▸ **Work required**
Nothing but the lines from the first line of the entries through the line with "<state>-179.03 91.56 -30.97" should appear in the answer, transcribed exactly and free of pictures.

[Material provided — start]

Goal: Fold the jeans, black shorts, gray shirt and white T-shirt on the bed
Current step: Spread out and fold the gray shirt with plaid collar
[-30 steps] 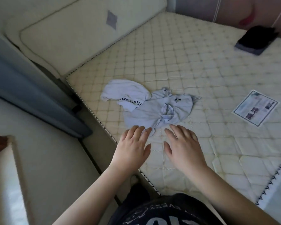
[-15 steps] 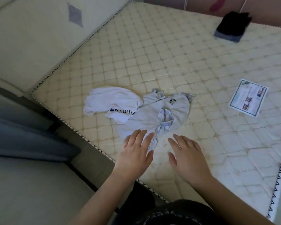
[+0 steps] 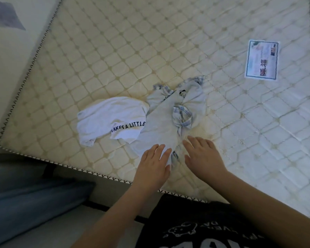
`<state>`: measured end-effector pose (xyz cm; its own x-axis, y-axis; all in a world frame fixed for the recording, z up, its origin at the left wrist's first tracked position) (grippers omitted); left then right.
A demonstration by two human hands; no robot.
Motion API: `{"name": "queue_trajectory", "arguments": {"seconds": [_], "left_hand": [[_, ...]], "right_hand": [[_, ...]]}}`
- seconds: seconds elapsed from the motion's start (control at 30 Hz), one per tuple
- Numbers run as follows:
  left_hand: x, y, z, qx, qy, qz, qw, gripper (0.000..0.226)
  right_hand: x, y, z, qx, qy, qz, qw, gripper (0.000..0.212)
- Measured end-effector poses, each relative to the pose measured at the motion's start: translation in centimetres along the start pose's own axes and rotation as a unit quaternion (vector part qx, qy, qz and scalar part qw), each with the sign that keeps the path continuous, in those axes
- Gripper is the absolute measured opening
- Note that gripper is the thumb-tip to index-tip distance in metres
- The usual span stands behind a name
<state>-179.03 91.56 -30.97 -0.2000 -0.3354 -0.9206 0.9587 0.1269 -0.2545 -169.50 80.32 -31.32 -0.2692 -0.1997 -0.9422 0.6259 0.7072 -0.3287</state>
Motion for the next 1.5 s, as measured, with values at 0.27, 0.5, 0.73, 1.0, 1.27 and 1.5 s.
{"name": "queue_trajectory", "arguments": {"seconds": [0.27, 0.5, 0.73, 1.0, 1.27, 1.5], "left_hand": [[2.3, 1.8, 2.8, 0.009, -0.019, -0.046, 0.999, 0.054], [5.5, 1.8, -0.2, -0.02, 0.038, -0.101, 0.994, 0.064], [12.3, 4.0, -5.9, -0.026, 0.064, -0.188, 0.98, 0.072], [20.9, 6.1, -13.8, -0.003, 0.096, -0.295, 0.951, 0.072], [26.7, 7.9, -18.7, 0.003, 0.09, -0.379, 0.921, 0.079], [31.0, 7.5, -18.7, -0.027, 0.055, -0.431, 0.9, 0.084]], "right_hand": [[3.3, -1.9, 2.1, 0.027, 0.033, -0.04, 0.998, 0.051], [6.0, -0.7, 2.7, 0.024, 0.034, -0.057, 0.998, 0.061], [12.2, 0.1, 1.2, 0.048, 0.03, -0.127, 0.99, 0.063], [20.9, 5.3, -2.6, 0.099, 0.095, -0.188, 0.973, 0.066], [31.6, 7.9, -7.0, 0.182, 0.251, -0.299, 0.903, 0.064], [38.0, 8.2, -7.0, 0.418, 0.447, -0.3, 0.732, 0.088]]}}
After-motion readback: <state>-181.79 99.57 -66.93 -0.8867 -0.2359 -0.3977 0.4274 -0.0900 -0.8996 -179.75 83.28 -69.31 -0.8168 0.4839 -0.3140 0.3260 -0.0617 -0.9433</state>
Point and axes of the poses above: each hand's wrist, its own y-axis towards the middle knuckle, its own x-axis out of the palm, z = x × y, the point moved 7 cm from there along y, towards the middle knuckle, and after that the axes turned 8 degrees about -y, right-handed, at the moved point
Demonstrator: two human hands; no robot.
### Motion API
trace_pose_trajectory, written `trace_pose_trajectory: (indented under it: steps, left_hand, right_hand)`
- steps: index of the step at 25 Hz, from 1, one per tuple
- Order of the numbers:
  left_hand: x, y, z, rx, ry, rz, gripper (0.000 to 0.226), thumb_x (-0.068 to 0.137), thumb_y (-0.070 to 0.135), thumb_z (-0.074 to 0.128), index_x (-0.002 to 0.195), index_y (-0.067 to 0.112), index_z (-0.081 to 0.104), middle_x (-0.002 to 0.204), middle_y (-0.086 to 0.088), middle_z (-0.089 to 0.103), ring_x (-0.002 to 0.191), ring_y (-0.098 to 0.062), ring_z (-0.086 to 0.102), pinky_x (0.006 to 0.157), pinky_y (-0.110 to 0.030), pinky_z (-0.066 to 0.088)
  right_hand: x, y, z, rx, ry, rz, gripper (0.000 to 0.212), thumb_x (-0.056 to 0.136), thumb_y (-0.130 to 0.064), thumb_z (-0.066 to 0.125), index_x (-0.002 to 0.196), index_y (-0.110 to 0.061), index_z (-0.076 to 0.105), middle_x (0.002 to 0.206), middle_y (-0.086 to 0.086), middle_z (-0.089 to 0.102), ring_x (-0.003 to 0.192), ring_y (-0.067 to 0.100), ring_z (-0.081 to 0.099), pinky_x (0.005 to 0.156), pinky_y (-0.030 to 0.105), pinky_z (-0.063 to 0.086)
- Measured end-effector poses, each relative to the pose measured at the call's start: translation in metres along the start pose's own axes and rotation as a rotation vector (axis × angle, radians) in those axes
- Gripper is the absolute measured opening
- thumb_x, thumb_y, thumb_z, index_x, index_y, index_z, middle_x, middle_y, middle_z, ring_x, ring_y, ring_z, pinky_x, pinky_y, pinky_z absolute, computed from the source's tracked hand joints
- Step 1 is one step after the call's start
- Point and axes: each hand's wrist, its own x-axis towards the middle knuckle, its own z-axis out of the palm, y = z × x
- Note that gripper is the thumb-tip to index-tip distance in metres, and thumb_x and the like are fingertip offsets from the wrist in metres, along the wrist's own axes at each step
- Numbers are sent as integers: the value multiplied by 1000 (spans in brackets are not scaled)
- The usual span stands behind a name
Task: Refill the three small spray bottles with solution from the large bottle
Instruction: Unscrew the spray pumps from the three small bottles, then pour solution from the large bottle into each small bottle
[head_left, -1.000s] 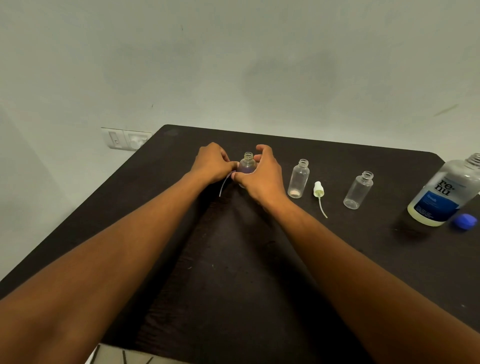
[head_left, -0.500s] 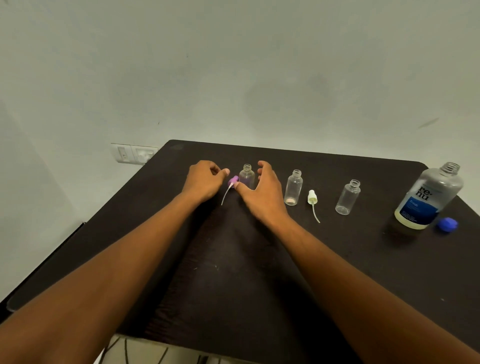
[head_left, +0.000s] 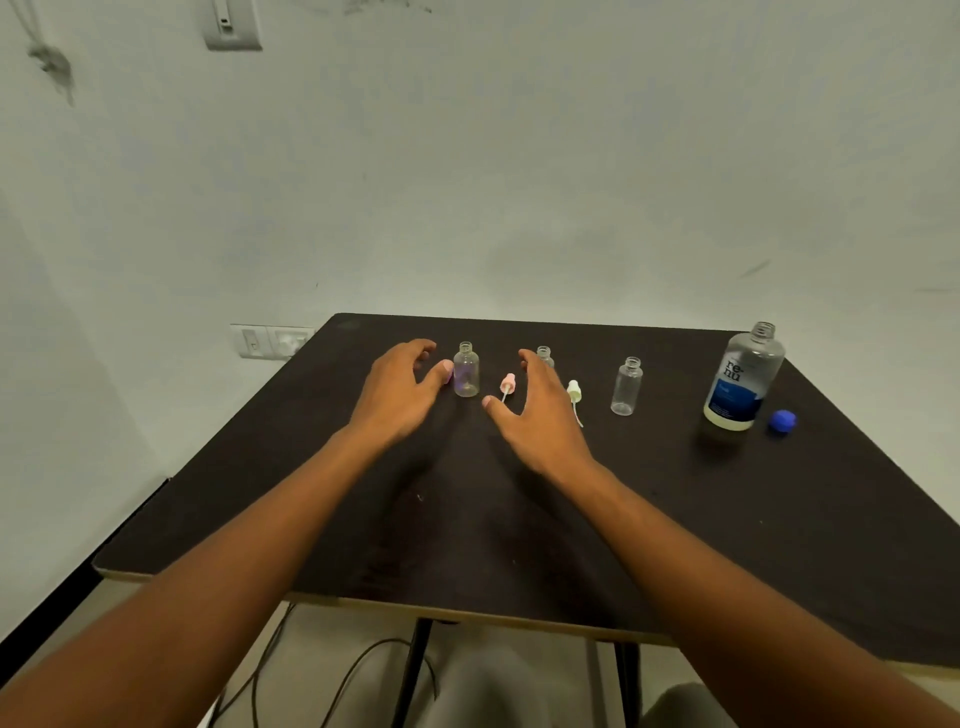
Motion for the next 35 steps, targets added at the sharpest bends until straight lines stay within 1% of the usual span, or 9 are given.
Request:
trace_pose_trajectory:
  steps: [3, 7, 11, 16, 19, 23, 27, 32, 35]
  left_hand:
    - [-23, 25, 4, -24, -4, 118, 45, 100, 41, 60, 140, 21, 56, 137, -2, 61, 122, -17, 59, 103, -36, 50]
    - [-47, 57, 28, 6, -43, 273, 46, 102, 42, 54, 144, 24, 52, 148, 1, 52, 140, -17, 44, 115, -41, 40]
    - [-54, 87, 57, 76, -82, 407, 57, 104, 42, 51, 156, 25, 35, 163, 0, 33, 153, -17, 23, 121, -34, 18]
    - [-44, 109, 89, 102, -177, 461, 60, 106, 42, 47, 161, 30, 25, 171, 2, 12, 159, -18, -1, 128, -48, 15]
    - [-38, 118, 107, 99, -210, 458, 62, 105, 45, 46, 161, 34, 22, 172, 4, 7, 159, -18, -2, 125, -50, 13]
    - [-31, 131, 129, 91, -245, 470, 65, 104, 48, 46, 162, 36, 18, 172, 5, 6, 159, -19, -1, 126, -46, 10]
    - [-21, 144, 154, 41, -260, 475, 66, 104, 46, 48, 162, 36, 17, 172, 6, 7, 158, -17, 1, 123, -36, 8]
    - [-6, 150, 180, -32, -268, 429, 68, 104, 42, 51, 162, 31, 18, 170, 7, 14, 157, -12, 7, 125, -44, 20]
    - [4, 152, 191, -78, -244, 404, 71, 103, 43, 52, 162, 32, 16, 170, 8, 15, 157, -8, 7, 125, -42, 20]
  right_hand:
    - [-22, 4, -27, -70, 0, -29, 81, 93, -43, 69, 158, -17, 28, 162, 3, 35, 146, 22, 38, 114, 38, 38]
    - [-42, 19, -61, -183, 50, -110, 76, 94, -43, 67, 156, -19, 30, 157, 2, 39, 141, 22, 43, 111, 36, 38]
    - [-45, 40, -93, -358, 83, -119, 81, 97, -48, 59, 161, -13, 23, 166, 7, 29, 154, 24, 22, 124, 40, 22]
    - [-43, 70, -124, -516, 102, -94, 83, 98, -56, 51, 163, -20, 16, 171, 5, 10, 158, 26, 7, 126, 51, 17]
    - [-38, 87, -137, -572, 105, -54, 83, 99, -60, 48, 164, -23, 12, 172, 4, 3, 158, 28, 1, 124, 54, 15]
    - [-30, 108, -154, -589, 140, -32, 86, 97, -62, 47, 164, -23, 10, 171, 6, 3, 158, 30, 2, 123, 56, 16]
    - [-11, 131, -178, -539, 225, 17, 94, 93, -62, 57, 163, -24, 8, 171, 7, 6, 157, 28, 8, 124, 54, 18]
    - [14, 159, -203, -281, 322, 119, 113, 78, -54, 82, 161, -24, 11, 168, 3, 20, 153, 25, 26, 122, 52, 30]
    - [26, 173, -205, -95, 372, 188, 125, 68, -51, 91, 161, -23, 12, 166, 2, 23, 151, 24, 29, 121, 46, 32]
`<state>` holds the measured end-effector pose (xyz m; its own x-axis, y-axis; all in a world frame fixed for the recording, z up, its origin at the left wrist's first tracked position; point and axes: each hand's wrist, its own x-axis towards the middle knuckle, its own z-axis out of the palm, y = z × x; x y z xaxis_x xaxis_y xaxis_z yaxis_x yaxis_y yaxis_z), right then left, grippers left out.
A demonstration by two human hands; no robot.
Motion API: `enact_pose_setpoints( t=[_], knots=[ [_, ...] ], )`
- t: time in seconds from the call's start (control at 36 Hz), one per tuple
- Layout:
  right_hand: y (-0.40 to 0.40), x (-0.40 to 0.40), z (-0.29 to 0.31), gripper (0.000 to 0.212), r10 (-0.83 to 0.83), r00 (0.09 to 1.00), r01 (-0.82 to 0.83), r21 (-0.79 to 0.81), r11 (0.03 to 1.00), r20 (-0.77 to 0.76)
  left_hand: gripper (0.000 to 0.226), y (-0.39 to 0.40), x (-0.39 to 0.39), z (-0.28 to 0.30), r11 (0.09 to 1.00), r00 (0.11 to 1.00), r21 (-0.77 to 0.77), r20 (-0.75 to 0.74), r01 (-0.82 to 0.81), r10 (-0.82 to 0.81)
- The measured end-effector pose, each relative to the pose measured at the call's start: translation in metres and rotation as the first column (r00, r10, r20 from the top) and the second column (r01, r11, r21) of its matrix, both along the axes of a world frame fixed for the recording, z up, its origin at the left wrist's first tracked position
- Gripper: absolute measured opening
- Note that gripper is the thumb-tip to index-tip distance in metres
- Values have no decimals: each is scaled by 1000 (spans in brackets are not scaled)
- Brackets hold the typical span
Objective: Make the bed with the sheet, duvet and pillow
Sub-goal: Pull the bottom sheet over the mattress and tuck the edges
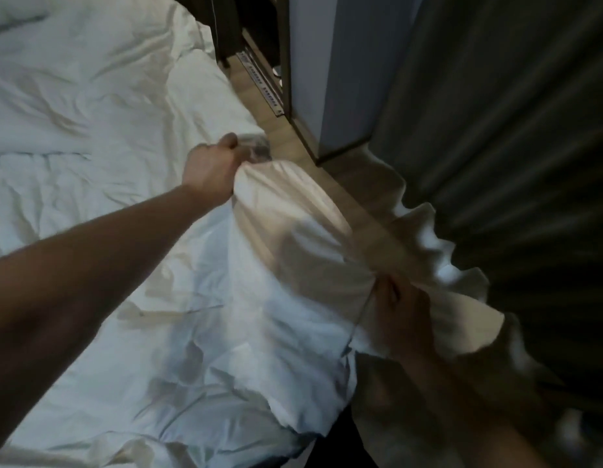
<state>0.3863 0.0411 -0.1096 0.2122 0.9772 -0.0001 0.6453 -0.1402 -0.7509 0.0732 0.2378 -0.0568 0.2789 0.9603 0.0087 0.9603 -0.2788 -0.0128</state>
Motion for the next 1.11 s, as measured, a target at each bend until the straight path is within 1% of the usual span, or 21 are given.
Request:
enact_pose_setpoints(
  t=[0.08, 0.14, 0.19, 0.28, 0.36, 0.42, 0.5, 0.56, 0.61, 0.64, 0.67, 0.69, 0.72, 0.75, 0.81, 0.86, 0.92, 0.97, 1.03, 1.08, 1.11],
  knots=[
    [-27, -12, 1, 35, -61, 998, 61, 18, 998, 20, 23, 25, 44, 1, 998, 998, 56, 66, 2, -6],
    [-44, -19, -13, 30, -123, 991, 123, 1, 992, 47, 23, 32, 68, -12, 997, 997, 35, 13, 73, -74],
    [-64, -24, -42, 26, -188, 979, 195, -79, 978, 83, 27, 27, 88, -36, 979, 977, -29, -63, 201, -203],
    [-98, -24, -97, 13, -207, 967, 238, -244, 940, 149, 43, 3, 108, -75, 912, 909, -271, -199, 308, -366],
    [-125, -21, -145, 17, -73, 988, 136, -565, 814, 133, 74, -28, 105, -109, 802, 890, -550, -214, 231, -403],
    [-128, -13, -169, 21, -43, 994, 96, -667, 739, 96, 90, -51, 97, -136, 769, 919, -617, -185, 166, -347],
    [-116, -9, -182, 23, -119, 989, 147, -638, 756, 87, 85, -82, 78, -170, 765, 962, -635, -126, 108, -241],
    [-103, -9, -191, 32, -170, 979, 204, -519, 830, 113, 83, -102, 65, -184, 776, 981, -629, -116, 49, -156],
    [-87, -14, -196, 53, -301, 951, 303, -390, 869, 68, 88, -127, 54, -194, 790, 993, -613, -95, -8, -64],
    [-76, -18, -195, 54, -357, 933, 352, -311, 883, 45, 92, -141, 50, -198, 799, 997, -599, -75, -41, -5],
    [-66, -22, -190, 47, -375, 926, 376, -208, 903, 45, 98, -156, 46, -201, 804, 996, -589, -58, -86, 65],
    [-60, -26, -187, 41, -339, 939, 344, -112, 933, 55, 106, -170, 41, -206, 797, 989, -587, -56, -142, 135],
    [-56, -31, -185, 44, -241, 967, 246, -58, 967, 78, 113, -184, 35, -210, 778, 977, -594, -75, -206, 201],
    [-51, -36, -183, 56, -124, 989, 132, -103, 986, 84, 119, -197, 28, -214, 746, 959, -606, -118, -275, 258],
    [-51, -47, -193, 82, 24, 999, -7, -363, 932, 41, 124, -223, 9, -226, 674, 913, -619, -221, -403, 343],
    [-54, -48, -200, 90, 101, 994, -72, -508, 858, 30, 118, -240, -6, -235, 650, 872, -583, -301, -488, 385],
    [-50, -47, -209, 69, 176, 981, -115, -491, 863, 80, 99, -244, -25, -242, 631, 839, -553, -358, -545, 411],
    [-43, -44, -211, 45, 239, 962, -157, -454, 877, 129, 69, -240, -44, -240, 641, 849, -557, -336, -528, 408],
    [-35, -45, -202, 40, 249, 966, -191, -443, 876, 76, 53, -227, -60, -228, 670, 869, -564, -216, -483, 445],
    [-32, -53, -185, 38, 250, 968, -222, -356, 908, 33, 44, -219, -74, -204, 731, 870, -522, -47, -440, 490],
    [-31, -57, -173, 39, 233, 972, -214, -300, 930, 27, 33, -219, -83, -189, 756, 860, -487, 17, -438, 510]
  ],
)
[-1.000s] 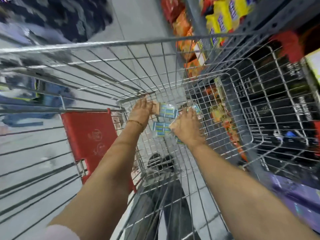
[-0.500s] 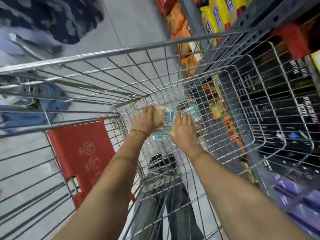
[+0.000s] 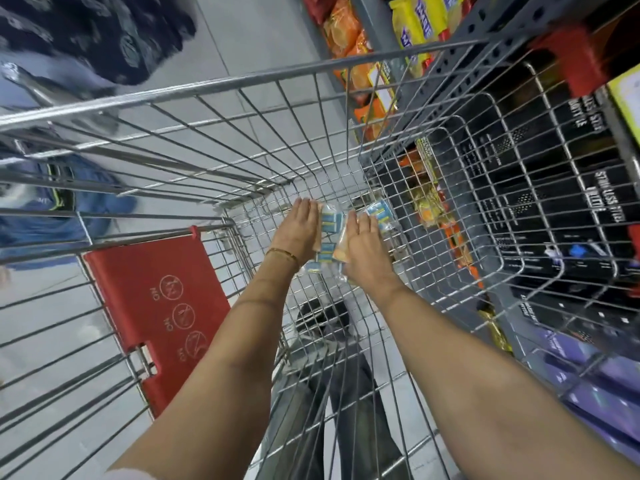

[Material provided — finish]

▸ **Task solution**
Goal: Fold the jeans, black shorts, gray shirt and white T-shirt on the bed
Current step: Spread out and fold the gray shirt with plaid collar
[-30 steps] 
[-15 steps] 
[+0 steps] 
`<state>`: measured end-effector pose (xyz cm; its own x-axis, y-axis; all in a world frame fixed for the recording, z up, its origin at the left wrist's first tracked position) (grippers omitted); left then right.
A demonstration by two human hands; no robot.
Motion API: `{"name": "queue_trajectory", "arguments": {"seconds": [_], "left_hand": [[_, ...]], "right_hand": [[_, ...]]}}`
- seconds: seconds elapsed from the motion's start (control at 30 Hz), one per tuple
- Numbers run as follows:
  left_hand: x, y, z, qx, qy, qz, qw, gripper (0.000..0.226)
  right_hand: x, y, z, qx, qy, qz, qw, gripper (0.000..0.212)
- Measured end-effector poses, each relative to the pose measured at the motion's start: translation in centimetres along the start pose's own axes and rotation as a unit quaternion (vector part qx, qy, qz and scalar part qw), each with the sign that keeps the path continuous, in those axes
- Gripper is the absolute measured opening
- Note that gripper is the thumb-tip to index-tip distance in metres
- The usual span stands behind a name
<state>-179.03 91.56 -30.97 -0.2000 -0.3354 -0.9206 0.9587 0.1269 -0.2545 -169.50 80.32 -31.32 -0.2692 -0.1997 -0.9422 0.6259 0.7072 -0.3287</state>

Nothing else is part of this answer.